Does it matter what aperture you shoot in for quality loss? I understand the depth of focus and letting in more light, but is it as simple as that?

Thanks!
 
Aperture will effect the sharpness of the image hugely. My Sigma 120-400 lens is pretty soft wide open (f5.6) at 400mm. Stop it down to f7 or f8 and sharpness improves markedly. I believe shooting at tiny apertures such as f29 causes similar problems, although perhaps not quite as pronounced.
 
Going that small there will be loads of diffraction of the light around the aperture blades - do a Google on "youngs double slit experiment" to see why.

You could stack the ND filters though.
 
I'd be more worried about camera shake softening the pictue on a two second exposure.

Is there a reason you need two seconds?
 
Is the 2 seconds just for the amount of blur you want in the background? If so, just drive / push faster... that's probably a bit obvious though.

Easy to work out what effect the filter will have. What settings did you get without it? If you could get correct exposure at 1/4 of a second without, then with the filter you'll get 2 seconds.
 
Cheap option - wait until it gets darker.
 
2 seconds seems very long for a car rig, I was under the impression you needed less than a second to produce a good background blur
 
Do some maths:

A fairly bright day, ISO 100 and f16 would want a 1/60 exposure.

+1 stop = 1/30, +2 stops = 1/15, etc, etc, +5 stops = 1/2, +6 stops = 1s, +7 stops = 2s

So at those settings on a fairly bright day, you will need a -7 stop ND filter.


try your -3 stop filter with the polarise which will subtract another two stops to give -5 this will give a suggested starting point of f16 for 1/2 second or f22 for 1 second.



Steve.
 
2 seconds seems very long for a car rig, I was under the impression you needed less than a second to produce a good background blur
I've never tried this sort of thing, but reasoning from first principles i'd have to say I agree.
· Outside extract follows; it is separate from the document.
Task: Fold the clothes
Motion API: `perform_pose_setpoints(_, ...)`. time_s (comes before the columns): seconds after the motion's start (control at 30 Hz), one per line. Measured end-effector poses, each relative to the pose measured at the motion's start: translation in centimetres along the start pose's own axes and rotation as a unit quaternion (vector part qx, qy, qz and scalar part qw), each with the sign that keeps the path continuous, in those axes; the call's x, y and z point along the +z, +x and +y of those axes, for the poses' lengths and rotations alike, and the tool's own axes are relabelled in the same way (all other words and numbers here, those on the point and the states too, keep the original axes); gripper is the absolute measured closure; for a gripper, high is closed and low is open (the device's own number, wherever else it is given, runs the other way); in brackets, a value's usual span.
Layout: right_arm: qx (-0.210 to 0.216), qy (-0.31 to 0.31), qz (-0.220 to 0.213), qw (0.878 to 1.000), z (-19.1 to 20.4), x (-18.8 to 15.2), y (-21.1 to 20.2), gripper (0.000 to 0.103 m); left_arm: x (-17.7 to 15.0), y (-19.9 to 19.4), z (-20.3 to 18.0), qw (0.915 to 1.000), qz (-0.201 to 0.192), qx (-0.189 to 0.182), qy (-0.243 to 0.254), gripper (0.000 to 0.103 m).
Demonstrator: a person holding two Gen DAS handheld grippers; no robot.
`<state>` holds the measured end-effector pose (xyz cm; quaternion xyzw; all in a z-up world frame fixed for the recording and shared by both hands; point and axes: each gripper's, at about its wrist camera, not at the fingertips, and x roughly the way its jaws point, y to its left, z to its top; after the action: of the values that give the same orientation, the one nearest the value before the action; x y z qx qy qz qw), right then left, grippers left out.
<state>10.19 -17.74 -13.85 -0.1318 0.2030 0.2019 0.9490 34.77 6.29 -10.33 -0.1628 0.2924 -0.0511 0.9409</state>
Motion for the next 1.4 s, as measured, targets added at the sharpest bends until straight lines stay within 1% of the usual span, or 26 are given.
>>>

At 30mph, you'll cover 88 feet in 2 seconds. At 20mph, you'll cover 59 feet in two seconds. Do you really need that much blur? It seems pretty extreme to me.
 
I've never tried this sort of thing, but reasoning from first principles i'd have to say I agree.

At 30mph, you'll cover 88 feet in 2 seconds. At 20mph, you'll cover 59 feet in two seconds. Do you really need that much blur? It seems pretty extreme to me.


Quite....

With this amount of blur the background will be unrecognisable, so why not just do a 1/2 sec shot and PP a blurred background in :shrug:
 
I've never tried this sort of thing, but reasoning from first principles i'd have to say I agree.

At 30mph, you'll cover 88 feet in 2 seconds. At 20mph, you'll cover 59 feet in two seconds. Do you really need that much blur? It seems pretty extreme to me.
I push the car at 1-2mph... Ask that question again. :lol:
 
I've never tried this sort of thing, but reasoning from first principles i'd have to say I agree.

At 30mph, you'll cover 88 feet in 2 seconds. At 20mph, you'll cover 59 feet in two seconds. Do you really need that much blur? It seems pretty extreme to me.

A lot of car rig shots are done at no more than walking pace with the engine off.
 
Most of my shots in the car park have been a 1 second exposure to a 1.6 second exposure. I can easily see this not being enough, and I think I'd like a faster 'effect' hence wanting to be able to do a 2 second exposure.
 
You might want to go more than 2 seconds as well, Look into one of the 6 stop ND filters available - alternatively shoot near dusk :)
 
Wow. I had no idea. Thanks for explaining. Is there any particular reason why it's done like this?

Safety. Ease of setting up the shot, what's going to be in the background, etc. Ease of repeatability. Legalities possibly, for public roads at least.

And vibrations. Your camera's not going to be too steady with 30mph or whatever wind rushing past it as the car bounces down the road.
 
Get a mate to help push the car faster ;)

At 1-2mph you're going to need a stronger ND I think Kryptix, but shooting at f/29 will not be pretty, I'd try not to go anything over about f/13 as you start to lose quality due to lens diffraction but that way you'll lose about 3 f-stops so would use all of the effect of the filter without extending your shutter speed.